▸ Exercise requirements: Send back every line of the data exactly.

▸ Data shown:
▽

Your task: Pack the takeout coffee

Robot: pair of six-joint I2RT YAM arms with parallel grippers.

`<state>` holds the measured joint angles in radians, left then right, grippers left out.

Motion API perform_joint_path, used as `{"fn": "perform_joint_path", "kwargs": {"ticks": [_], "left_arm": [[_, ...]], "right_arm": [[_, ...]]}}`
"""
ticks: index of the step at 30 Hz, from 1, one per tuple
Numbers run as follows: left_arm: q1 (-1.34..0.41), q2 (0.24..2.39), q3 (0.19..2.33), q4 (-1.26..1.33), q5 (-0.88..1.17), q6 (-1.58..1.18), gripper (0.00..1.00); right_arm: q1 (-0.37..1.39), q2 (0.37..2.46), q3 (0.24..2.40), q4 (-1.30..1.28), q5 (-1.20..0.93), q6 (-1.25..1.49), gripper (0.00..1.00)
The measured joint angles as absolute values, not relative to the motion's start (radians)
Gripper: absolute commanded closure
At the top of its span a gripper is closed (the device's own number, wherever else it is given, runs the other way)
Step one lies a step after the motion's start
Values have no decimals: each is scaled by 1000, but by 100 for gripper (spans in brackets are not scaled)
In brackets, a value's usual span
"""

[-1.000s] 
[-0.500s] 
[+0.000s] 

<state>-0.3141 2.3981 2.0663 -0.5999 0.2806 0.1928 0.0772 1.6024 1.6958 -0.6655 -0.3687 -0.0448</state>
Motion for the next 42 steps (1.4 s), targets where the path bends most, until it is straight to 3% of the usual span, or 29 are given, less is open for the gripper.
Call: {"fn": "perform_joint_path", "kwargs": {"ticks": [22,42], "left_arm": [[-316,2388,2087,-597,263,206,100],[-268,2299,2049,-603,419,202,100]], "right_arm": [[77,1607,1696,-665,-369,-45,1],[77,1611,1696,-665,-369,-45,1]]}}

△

▸ Exercise response:
Your task: Pack the takeout coffee

Robot: pair of six-joint I2RT YAM arms with parallel grippers.

`<state>` holds the measured joint angles in radians, left then right, grippers left out.

Motion API perform_joint_path, used as `{"fn": "perform_joint_path", "kwargs": {"ticks": [_], "left_arm": [[_, ...]], "right_arm": [[_, ...]]}}`
"""
ticks: index of the step at 30 Hz, from 1, one per tuple
Numbers run as follows: left_arm: q1 (-1.34..0.41), q2 (0.24..2.39), q3 (0.19..2.33), q4 (-1.26..1.33), q5 (-0.88..1.17), q6 (-1.58..1.18), gripper (0.00..1.00); right_arm: q1 (-0.37..1.39), q2 (0.37..2.46), q3 (0.24..2.40), q4 (-1.30..1.28), q5 (-1.20..0.93), q6 (-1.25..1.49), gripper (0.00..1.00)
The measured joint angles as absolute values, not relative to the motion's start (radians)
Gripper: absolute commanded closure
At the top of its span a gripper is closed (the device's own number, wherever else it is given, runs the other way)
Step one lies a step after the motion's start
Values have no decimals: each is scaled by 1000, but by 100 for gripper (spans in brackets are not scaled)
In brackets, a value's usual span
"""

[-1.000s] 
[-0.500s] 
[+0.000s] 

<state>-0.3141 2.3981 2.0663 -0.5999 0.2806 0.1928 0.0772 1.6024 1.6958 -0.6655 -0.3687 -0.0448</state>
Motion for the next 42 steps (1.4 s), targets where the path bends most, until it is straight to 3% of the usual span, or 29 are given, less is open for the gripper.
Call: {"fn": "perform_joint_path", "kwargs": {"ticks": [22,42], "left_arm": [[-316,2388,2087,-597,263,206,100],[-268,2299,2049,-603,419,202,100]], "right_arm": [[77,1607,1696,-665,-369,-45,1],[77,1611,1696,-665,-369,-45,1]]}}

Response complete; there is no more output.